What to work on
Repeat all of the data exactly. Leave nothing out.
Start of Input data
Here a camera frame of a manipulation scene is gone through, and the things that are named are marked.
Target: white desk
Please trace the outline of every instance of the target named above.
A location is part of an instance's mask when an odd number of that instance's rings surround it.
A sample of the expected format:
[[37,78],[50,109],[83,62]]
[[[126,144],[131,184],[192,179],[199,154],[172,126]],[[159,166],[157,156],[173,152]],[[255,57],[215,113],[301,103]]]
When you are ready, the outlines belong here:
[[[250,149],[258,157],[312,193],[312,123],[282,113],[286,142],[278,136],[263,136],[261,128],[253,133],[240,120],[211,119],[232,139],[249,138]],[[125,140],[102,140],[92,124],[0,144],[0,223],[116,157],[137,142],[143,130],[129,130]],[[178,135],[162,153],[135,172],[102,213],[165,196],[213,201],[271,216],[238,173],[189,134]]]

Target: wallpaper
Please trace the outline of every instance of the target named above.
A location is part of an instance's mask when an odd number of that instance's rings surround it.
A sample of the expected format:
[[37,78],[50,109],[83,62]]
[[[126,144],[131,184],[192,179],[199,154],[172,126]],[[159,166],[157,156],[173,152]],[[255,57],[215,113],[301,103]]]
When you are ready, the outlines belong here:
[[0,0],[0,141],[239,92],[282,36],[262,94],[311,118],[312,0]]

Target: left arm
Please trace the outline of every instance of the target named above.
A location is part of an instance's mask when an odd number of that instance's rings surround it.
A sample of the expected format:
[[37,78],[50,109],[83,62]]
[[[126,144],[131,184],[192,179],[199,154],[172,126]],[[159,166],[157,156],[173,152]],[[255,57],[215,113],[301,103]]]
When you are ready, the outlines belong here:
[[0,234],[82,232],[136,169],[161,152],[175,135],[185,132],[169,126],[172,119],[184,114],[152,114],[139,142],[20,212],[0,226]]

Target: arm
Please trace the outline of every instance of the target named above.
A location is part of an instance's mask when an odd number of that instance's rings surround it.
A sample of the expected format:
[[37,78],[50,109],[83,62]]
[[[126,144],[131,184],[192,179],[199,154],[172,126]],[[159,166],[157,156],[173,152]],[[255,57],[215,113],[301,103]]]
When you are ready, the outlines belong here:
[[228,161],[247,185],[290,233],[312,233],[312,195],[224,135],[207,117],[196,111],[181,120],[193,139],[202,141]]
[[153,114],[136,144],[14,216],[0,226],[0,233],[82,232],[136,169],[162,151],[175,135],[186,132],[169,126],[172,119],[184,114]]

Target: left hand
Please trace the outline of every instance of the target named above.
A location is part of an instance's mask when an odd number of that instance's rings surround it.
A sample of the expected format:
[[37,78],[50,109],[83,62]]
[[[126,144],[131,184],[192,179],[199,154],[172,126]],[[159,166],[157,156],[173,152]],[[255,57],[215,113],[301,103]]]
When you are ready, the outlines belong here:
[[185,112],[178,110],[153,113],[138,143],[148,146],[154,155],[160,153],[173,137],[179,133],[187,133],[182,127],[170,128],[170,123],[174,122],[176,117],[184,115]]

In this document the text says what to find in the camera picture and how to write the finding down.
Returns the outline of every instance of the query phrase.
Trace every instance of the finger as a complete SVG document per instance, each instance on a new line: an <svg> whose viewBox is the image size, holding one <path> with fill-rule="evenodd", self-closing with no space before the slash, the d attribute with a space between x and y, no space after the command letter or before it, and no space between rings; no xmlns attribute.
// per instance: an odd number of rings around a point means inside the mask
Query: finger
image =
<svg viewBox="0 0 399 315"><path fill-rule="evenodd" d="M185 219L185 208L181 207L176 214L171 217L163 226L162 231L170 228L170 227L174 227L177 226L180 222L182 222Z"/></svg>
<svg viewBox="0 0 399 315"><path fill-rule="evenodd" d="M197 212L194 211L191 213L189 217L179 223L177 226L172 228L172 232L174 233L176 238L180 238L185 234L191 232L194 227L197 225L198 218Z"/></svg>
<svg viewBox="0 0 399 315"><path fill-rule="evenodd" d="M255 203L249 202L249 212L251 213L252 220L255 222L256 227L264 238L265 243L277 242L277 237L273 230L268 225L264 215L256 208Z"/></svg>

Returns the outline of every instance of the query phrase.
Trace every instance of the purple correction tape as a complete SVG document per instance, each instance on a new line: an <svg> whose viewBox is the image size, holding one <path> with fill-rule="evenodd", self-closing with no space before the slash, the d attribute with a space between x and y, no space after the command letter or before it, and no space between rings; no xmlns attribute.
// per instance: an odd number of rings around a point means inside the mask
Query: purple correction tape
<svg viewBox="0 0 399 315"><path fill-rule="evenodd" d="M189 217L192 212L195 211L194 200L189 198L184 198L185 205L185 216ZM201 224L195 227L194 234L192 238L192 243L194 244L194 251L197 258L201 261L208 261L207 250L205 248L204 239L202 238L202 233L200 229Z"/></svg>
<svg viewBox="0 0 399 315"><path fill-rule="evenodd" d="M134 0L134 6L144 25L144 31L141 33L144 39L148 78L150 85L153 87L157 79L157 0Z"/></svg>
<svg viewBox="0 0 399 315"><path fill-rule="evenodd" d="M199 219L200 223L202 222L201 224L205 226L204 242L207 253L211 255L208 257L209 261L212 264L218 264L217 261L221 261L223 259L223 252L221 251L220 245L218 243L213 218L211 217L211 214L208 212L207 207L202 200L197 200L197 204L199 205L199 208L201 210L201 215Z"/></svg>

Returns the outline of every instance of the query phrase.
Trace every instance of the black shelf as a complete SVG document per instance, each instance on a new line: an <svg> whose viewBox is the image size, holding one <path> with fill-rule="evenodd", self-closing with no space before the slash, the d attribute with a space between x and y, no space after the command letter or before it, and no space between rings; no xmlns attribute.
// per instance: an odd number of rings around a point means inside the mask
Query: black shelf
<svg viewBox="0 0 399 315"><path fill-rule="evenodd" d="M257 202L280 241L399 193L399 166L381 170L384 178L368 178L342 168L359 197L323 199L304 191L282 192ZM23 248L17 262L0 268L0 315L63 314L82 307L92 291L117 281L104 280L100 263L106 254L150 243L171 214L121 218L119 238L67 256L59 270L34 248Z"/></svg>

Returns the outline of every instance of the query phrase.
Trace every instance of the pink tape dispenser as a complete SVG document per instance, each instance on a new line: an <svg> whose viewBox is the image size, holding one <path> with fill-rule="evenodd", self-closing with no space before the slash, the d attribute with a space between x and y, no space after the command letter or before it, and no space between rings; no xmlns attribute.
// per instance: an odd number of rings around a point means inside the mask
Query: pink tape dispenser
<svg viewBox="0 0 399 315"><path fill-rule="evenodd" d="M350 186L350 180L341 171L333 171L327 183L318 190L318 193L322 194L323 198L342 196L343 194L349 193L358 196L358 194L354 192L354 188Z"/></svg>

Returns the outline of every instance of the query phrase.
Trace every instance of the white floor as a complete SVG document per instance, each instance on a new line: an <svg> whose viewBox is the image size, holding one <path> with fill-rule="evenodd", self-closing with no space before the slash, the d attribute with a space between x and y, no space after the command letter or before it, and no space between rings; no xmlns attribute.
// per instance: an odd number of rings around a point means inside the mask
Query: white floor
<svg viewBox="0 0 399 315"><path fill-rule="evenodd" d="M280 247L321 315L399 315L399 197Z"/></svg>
End of Input data
Answer area
Here a camera frame of a manipulation scene is gone through, and the things that are named are marked.
Target: white desk
Please trace the outline of every instance of the target named above.
A location is part of an instance's mask when an odd number of that instance's rings surround it.
A sample of the expected format:
[[37,78],[50,109],[83,62]]
[[[126,144],[131,184],[192,179],[199,154],[172,126]],[[159,166],[157,156],[173,152]],[[255,57],[215,113],[301,103]]]
When you are ready, the outlines belong here:
[[[250,149],[258,157],[312,193],[312,123],[282,113],[286,142],[278,136],[263,136],[261,128],[253,133],[240,120],[211,119],[232,139],[249,138]],[[125,140],[102,140],[92,124],[0,144],[0,223],[116,157],[137,142],[143,130],[129,130]],[[178,135],[162,153],[135,172],[102,213],[165,196],[213,201],[271,216],[238,173],[189,134]]]

Target: wallpaper
Please trace the outline of every instance of the target named above.
A location is part of an instance's mask when an odd number of that instance's rings surround it.
A sample of the expected format:
[[37,78],[50,109],[83,62]]
[[[126,144],[131,184],[192,179],[199,154],[172,126]],[[159,166],[157,156],[173,152]],[[255,57],[215,113],[301,103]]]
When you are ready, the outlines belong here:
[[0,0],[0,141],[239,92],[282,36],[262,94],[311,118],[312,0]]

Target: left arm
Please trace the outline of every instance of the target named above.
A location is part of an instance's mask when an odd number of that instance's rings surround it.
A sample of the expected format:
[[37,78],[50,109],[83,62]]
[[[126,144],[131,184],[192,179],[199,154],[172,126]],[[159,166],[157,156],[173,152]],[[255,57],[215,113],[301,103]]]
When you are ready, the outlines belong here:
[[0,234],[82,232],[136,169],[161,152],[175,135],[185,132],[169,126],[172,119],[184,114],[152,114],[139,142],[20,212],[0,226]]

Target: arm
Please trace the outline of every instance of the target named above.
A location is part of an instance's mask when an odd number of that instance's rings surround it.
A sample of the expected format:
[[37,78],[50,109],[83,62]]
[[[126,144],[131,184],[192,179],[199,154],[172,126]],[[159,166],[157,156],[173,152]],[[255,57],[215,113],[301,103]]]
When you are ready, the outlines belong here:
[[228,161],[247,185],[290,233],[312,233],[312,195],[224,135],[207,117],[196,111],[181,120],[193,139],[202,141]]
[[153,114],[136,144],[14,216],[0,226],[0,233],[82,232],[136,169],[162,151],[175,135],[186,132],[169,126],[172,119],[184,114]]

Target: left hand
Please trace the outline of every instance of the target named above.
A location is part of an instance's mask when an odd number of that instance's rings surround it.
A sample of the expected format:
[[37,78],[50,109],[83,62]]
[[[126,144],[131,184],[192,179],[199,154],[172,126]],[[159,166],[157,156],[173,152]],[[255,57],[215,113],[301,103]]]
When you are ready, the outlines belong here:
[[185,112],[178,110],[153,113],[138,143],[148,146],[154,155],[160,153],[173,137],[179,133],[187,133],[182,127],[170,128],[170,123],[174,122],[176,117],[184,115]]

In this document the text says what to find in the camera picture and how to write the finding down.
Returns the outline of every instance of the query phrase.
Trace every instance of the finger as a complete SVG document per instance, each instance on a new line: an <svg> whose viewBox is the image size, holding one <path> with fill-rule="evenodd", self-closing with no space before the slash, the d attribute with a space between x and y, no space after the command letter or before it, and no space between rings; no xmlns attribute.
// per instance: an odd number of rings around a point means inside the mask
Query: finger
image =
<svg viewBox="0 0 399 315"><path fill-rule="evenodd" d="M185 219L185 208L181 207L176 214L171 217L163 226L162 231L170 228L170 227L174 227L177 226L180 222L182 222Z"/></svg>
<svg viewBox="0 0 399 315"><path fill-rule="evenodd" d="M197 212L194 211L191 213L189 217L179 223L177 226L172 228L172 232L174 233L176 238L180 238L185 234L191 232L194 227L197 225L198 218Z"/></svg>
<svg viewBox="0 0 399 315"><path fill-rule="evenodd" d="M255 203L249 202L249 212L251 213L252 220L255 222L256 227L264 238L265 243L277 242L277 237L273 230L268 225L264 215L256 208Z"/></svg>

Returns the outline of every instance of the query phrase.
Trace every instance of the purple correction tape as a complete SVG document per instance, each instance on a new line: an <svg> whose viewBox is the image size, holding one <path> with fill-rule="evenodd", self-closing with no space before the slash, the d attribute with a space between x and y, no space after the command letter or before it, and no space between rings; no xmlns attribute.
// per instance: an odd number of rings around a point means inside the mask
Query: purple correction tape
<svg viewBox="0 0 399 315"><path fill-rule="evenodd" d="M189 217L192 212L195 211L194 200L189 198L184 198L185 205L185 216ZM201 224L195 227L194 234L192 238L192 243L194 244L194 251L197 258L201 261L208 261L207 250L205 248L204 239L202 238L202 233L200 229Z"/></svg>
<svg viewBox="0 0 399 315"><path fill-rule="evenodd" d="M134 0L134 6L144 25L144 31L141 33L144 39L148 78L150 85L153 87L157 79L157 0Z"/></svg>
<svg viewBox="0 0 399 315"><path fill-rule="evenodd" d="M199 219L200 223L202 222L201 224L205 226L204 242L207 253L211 255L208 257L209 261L212 264L218 264L217 261L221 261L223 259L223 252L221 251L220 245L218 243L213 218L211 217L211 214L208 212L207 207L202 200L197 200L197 204L199 205L199 208L201 210L201 215Z"/></svg>

Returns the outline of every instance of the query phrase.
Trace every instance of the black shelf as a complete SVG document per instance, each instance on a new line: an <svg> whose viewBox is the image size, holding one <path> with fill-rule="evenodd", self-closing with no space before the slash, the d attribute with a space between x and y, no space after the command letter or before it, and no space between rings; no xmlns attribute.
// per instance: an odd number of rings around a point means inside the mask
Query: black shelf
<svg viewBox="0 0 399 315"><path fill-rule="evenodd" d="M257 202L280 241L399 193L399 166L381 170L384 178L368 178L342 168L359 197L323 199L304 191L282 192ZM23 248L17 262L0 268L0 315L63 314L82 307L92 291L117 281L104 280L100 263L106 254L150 243L171 214L121 218L119 238L67 256L59 270L34 248Z"/></svg>

Returns the outline of every instance of the query phrase.
Trace every instance of the pink tape dispenser as a complete SVG document per instance, each instance on a new line: an <svg> whose viewBox is the image size, holding one <path> with fill-rule="evenodd", self-closing with no space before the slash, the d attribute with a space between x and y, no space after the command letter or before it, and no space between rings; no xmlns attribute.
// per instance: an odd number of rings around a point means inside the mask
Query: pink tape dispenser
<svg viewBox="0 0 399 315"><path fill-rule="evenodd" d="M350 186L350 180L341 171L333 171L327 183L318 190L318 193L322 194L323 198L342 196L343 194L349 193L358 196L358 194L354 192L354 188Z"/></svg>

Returns the outline of every instance of the query phrase.
Trace every instance of the white floor as a complete SVG document per instance, each instance on a new line: an <svg> whose viewBox is the image size, holding one <path> with fill-rule="evenodd", self-closing with no space before the slash, the d attribute with a space between x and y, no space after the command letter or before it, and no space between rings; no xmlns attribute.
// per instance: an odd number of rings around a point means inside the mask
Query: white floor
<svg viewBox="0 0 399 315"><path fill-rule="evenodd" d="M280 247L321 315L399 315L399 197Z"/></svg>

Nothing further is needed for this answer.